## What needs to be done
Please find how many lines of the data contain the string "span", and respond with that number only.

## Recorded data
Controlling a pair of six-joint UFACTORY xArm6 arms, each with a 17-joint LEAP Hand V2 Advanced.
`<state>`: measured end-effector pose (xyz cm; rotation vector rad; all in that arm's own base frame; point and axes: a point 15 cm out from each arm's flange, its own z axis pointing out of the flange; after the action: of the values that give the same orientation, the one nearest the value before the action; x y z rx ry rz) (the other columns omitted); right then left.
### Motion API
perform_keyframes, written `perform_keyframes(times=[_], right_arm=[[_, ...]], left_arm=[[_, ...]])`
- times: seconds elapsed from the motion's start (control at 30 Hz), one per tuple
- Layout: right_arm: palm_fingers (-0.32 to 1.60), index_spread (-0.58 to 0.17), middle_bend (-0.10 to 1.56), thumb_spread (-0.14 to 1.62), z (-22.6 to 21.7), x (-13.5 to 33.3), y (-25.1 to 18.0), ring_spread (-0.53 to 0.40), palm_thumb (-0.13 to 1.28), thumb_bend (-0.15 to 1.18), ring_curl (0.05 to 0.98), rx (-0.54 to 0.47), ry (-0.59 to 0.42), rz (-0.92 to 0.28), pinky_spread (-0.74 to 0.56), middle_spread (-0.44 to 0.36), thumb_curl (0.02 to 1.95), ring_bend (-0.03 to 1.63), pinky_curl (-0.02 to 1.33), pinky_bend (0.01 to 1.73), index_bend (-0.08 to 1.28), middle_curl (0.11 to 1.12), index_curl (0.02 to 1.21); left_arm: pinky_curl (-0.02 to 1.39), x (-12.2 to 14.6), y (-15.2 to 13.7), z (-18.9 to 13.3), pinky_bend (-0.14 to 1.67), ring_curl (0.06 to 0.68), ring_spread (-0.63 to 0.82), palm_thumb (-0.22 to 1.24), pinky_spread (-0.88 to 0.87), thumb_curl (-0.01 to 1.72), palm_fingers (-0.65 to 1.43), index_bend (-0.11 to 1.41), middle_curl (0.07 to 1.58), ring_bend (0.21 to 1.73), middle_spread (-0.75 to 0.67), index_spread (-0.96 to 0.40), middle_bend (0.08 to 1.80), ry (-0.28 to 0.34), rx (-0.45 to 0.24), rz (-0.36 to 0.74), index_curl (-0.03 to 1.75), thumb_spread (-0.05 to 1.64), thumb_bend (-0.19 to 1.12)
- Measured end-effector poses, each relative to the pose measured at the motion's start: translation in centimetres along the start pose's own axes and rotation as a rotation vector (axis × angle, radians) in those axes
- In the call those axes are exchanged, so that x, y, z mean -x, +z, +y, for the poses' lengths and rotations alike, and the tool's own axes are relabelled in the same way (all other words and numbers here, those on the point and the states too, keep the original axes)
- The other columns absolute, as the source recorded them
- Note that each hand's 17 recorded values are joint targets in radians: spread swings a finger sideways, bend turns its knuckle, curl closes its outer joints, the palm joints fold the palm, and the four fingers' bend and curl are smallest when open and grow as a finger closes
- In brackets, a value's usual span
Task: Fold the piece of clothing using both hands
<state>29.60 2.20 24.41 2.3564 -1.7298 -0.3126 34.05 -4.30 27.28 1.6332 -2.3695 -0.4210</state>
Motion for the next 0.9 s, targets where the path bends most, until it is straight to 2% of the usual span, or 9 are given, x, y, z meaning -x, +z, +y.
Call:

## Task result
2